## Work item
Below is a listing. Write out exactly its lines between the one holding "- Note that" and the one holding "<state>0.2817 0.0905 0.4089", inclusive.

## Dataset section
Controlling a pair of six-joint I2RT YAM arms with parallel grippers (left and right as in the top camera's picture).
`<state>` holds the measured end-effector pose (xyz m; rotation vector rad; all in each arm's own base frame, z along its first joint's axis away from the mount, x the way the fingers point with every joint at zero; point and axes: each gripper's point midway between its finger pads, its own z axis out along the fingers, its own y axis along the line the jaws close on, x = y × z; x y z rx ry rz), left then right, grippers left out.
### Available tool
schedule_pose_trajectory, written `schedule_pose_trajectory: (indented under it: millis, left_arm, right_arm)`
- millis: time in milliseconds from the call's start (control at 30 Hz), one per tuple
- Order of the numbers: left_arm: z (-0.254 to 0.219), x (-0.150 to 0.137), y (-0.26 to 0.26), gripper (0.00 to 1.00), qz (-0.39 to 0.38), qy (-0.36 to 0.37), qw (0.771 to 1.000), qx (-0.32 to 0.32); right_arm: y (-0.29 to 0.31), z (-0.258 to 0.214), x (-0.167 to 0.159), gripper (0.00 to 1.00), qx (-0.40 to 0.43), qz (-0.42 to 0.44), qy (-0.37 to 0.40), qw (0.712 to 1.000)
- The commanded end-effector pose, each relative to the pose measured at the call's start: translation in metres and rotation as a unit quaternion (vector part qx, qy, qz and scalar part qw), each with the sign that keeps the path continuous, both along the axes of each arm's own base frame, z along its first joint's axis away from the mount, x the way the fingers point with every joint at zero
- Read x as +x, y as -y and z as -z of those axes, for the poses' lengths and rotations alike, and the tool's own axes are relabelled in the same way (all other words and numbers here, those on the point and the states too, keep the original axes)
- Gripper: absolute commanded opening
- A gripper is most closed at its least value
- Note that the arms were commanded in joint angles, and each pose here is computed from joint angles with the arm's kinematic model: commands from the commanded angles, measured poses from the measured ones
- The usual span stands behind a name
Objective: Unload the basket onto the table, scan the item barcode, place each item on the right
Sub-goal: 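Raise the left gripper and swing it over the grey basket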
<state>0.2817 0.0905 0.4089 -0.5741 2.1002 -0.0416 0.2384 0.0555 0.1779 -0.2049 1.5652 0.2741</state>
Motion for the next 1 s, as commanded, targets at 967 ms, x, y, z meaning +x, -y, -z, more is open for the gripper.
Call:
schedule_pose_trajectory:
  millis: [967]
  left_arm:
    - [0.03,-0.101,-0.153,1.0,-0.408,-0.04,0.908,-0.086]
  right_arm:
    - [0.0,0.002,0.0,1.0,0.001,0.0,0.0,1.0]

## Output for this task
- Note that the arms were commanded in joint angles, and each pose here is computed from joint angles with the arm's kinematic model: commands from the commanded angles, measured poses from the measured ones
- The usual span stands behind a name
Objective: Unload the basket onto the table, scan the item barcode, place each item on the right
Sub-goal: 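Raise the left gripper and swing it over the grey basket
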<state>0.2817 0.0905 0.4089 -0.5741 2.1002 -0.0416 0.2384 0.0555 0.1779 -0.2049 1.5652 0.2741</state>

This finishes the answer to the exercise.